**What to do**
Write down exactly the lines of the records below, beginning with the first and ending with the line that includes "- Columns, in".

**Records supplied**

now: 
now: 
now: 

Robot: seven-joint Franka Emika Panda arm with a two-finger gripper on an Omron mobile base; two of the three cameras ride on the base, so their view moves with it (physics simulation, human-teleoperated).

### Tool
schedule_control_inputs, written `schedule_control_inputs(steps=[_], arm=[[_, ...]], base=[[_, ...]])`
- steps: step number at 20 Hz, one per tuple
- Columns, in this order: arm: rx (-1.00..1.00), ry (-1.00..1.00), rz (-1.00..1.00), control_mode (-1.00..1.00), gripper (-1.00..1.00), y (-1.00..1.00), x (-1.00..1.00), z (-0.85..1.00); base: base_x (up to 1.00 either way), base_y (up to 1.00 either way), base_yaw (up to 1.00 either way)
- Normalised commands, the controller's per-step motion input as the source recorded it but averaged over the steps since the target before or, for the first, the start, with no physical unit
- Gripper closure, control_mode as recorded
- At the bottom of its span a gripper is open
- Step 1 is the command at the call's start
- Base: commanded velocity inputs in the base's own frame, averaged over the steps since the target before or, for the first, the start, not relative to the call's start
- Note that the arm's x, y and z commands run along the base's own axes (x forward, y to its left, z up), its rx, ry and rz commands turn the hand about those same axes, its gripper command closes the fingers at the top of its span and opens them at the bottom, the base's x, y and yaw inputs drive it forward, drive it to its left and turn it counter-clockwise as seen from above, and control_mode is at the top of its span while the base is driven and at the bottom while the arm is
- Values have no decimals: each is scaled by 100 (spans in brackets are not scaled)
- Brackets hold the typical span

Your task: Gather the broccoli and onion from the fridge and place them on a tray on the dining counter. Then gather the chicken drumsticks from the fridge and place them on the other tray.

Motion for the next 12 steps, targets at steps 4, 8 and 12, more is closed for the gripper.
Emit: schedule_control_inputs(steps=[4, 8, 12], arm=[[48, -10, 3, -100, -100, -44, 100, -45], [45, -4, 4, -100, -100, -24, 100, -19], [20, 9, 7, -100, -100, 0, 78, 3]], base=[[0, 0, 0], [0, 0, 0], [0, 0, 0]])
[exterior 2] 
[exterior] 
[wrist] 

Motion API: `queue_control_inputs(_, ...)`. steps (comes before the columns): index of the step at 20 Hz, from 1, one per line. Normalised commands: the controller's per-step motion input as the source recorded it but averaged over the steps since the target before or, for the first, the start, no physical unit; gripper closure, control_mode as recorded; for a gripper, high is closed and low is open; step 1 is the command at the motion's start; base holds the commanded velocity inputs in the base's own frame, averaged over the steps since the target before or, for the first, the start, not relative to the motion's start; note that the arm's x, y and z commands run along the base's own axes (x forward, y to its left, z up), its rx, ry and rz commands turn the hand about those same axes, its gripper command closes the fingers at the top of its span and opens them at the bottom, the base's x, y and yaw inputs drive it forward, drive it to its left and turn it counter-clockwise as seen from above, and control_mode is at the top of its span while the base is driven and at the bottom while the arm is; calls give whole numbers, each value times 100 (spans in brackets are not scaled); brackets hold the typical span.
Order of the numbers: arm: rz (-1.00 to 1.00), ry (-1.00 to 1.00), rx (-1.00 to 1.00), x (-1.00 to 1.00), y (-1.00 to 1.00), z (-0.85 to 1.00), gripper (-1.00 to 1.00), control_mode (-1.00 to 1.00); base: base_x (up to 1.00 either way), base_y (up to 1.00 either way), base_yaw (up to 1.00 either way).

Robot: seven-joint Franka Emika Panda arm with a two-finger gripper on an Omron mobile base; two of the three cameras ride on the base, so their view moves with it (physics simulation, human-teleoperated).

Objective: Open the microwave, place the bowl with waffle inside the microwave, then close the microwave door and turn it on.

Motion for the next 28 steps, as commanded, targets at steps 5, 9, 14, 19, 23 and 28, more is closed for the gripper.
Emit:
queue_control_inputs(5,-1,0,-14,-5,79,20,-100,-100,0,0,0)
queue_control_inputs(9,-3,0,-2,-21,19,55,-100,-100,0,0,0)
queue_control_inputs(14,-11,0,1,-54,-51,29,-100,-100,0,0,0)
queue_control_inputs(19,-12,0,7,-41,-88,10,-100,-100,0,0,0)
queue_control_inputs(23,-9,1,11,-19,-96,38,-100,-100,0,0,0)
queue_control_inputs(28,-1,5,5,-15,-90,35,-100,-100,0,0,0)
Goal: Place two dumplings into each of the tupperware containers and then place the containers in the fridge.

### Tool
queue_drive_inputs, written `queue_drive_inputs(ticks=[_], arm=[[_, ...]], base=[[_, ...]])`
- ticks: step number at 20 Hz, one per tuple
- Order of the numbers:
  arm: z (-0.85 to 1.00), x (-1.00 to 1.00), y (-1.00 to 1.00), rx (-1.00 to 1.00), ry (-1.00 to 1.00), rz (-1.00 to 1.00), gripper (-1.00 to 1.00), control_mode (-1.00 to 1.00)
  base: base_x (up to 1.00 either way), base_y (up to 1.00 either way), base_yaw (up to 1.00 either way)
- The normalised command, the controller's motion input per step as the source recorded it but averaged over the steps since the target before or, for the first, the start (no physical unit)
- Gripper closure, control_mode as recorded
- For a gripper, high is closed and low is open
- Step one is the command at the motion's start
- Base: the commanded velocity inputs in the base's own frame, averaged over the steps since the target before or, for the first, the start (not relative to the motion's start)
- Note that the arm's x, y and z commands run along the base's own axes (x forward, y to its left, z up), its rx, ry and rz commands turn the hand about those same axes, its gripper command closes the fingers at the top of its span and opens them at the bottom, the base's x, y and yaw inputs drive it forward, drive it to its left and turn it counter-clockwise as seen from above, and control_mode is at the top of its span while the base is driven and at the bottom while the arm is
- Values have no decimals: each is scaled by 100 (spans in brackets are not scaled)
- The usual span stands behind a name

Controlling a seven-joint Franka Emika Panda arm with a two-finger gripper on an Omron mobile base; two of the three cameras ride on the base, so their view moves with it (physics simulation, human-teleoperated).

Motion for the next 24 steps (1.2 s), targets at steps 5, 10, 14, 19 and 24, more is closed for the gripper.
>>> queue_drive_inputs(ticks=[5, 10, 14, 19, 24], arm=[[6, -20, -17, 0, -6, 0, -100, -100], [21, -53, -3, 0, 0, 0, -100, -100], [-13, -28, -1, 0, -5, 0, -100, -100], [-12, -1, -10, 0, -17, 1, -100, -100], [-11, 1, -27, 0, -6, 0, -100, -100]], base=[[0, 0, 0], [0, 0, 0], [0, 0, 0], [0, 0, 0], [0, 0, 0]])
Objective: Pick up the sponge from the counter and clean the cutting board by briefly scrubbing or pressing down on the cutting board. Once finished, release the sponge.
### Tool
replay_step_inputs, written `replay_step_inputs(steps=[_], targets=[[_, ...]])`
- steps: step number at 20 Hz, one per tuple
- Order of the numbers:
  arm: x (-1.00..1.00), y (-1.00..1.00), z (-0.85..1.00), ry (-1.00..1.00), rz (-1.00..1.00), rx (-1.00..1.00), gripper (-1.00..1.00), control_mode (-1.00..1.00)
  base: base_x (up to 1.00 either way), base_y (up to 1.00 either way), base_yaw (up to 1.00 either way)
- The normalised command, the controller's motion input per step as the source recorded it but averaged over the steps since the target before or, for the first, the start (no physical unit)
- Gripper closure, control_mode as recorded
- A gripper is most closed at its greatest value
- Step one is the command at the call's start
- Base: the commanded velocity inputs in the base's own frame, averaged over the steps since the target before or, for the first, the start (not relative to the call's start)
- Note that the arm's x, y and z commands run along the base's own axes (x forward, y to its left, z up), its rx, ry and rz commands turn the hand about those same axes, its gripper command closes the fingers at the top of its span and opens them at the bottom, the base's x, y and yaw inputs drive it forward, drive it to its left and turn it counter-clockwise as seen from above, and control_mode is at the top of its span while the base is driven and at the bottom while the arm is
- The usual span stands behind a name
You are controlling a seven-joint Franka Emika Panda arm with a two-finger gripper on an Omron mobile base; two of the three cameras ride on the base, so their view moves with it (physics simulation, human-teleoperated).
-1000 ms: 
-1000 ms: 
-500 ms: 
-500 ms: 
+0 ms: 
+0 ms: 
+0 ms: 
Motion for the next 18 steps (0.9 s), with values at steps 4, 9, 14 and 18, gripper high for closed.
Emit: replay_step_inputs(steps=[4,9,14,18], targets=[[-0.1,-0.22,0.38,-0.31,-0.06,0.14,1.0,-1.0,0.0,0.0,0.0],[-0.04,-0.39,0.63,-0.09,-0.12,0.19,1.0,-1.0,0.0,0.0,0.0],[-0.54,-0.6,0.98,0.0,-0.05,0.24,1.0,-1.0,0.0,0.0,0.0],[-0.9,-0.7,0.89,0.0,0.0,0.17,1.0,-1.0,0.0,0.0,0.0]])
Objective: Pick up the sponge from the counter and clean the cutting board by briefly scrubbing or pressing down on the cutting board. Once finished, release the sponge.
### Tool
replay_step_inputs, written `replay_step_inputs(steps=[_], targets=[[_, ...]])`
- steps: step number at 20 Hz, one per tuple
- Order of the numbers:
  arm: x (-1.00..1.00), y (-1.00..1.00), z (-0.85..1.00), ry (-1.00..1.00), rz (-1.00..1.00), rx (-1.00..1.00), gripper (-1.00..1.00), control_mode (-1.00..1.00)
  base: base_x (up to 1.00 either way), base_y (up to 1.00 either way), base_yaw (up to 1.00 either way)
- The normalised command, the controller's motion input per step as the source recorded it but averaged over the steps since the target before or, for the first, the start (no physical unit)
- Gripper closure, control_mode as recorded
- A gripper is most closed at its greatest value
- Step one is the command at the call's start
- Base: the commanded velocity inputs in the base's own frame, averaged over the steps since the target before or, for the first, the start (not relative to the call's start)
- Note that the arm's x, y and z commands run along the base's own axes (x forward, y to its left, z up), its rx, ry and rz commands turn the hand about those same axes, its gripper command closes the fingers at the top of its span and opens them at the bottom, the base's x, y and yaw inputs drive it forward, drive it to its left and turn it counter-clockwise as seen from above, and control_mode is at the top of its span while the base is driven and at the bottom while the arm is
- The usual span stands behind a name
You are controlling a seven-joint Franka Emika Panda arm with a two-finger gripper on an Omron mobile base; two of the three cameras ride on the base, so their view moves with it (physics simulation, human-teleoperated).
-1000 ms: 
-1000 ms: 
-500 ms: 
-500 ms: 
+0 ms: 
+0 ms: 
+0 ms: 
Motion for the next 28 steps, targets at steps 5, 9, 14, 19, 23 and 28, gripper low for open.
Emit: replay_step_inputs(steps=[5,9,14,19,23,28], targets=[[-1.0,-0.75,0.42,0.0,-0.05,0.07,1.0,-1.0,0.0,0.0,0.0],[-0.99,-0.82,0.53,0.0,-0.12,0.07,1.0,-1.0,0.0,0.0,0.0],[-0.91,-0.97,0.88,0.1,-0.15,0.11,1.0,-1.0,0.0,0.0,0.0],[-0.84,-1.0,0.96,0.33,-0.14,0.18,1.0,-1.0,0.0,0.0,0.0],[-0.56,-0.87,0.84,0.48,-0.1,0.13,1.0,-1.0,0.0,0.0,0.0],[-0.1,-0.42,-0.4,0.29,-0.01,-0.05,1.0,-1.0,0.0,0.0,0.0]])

**Answer area**
now: 
now: 
now: 

Robot: seven-joint Franka Emika Panda arm with a two-finger gripper on an Omron mobile base; two of the three cameras ride on the base, so their view moves with it (physics simulation, human-teleoperated).

### Tool
schedule_control_inputs, written `schedule_control_inputs(steps=[_], arm=[[_, ...]], base=[[_, ...]])`
- steps: step number at 20 Hz, one per tuple
- Columns, in this order: arm: rx (-1.00..1.00), ry (-1.00..1.00), rz (-1.00..1.00), control_mode (-1.00..1.00), gripper (-1.00..1.00), y (-1.00..1.00), x (-1.00..1.00), z (-0.85..1.00); base: base_x (up to 1.00 either way), base_y (up to 1.00 either way), base_yaw (up to 1.00 either way)

Besides this answer, the exercise requires nothing else.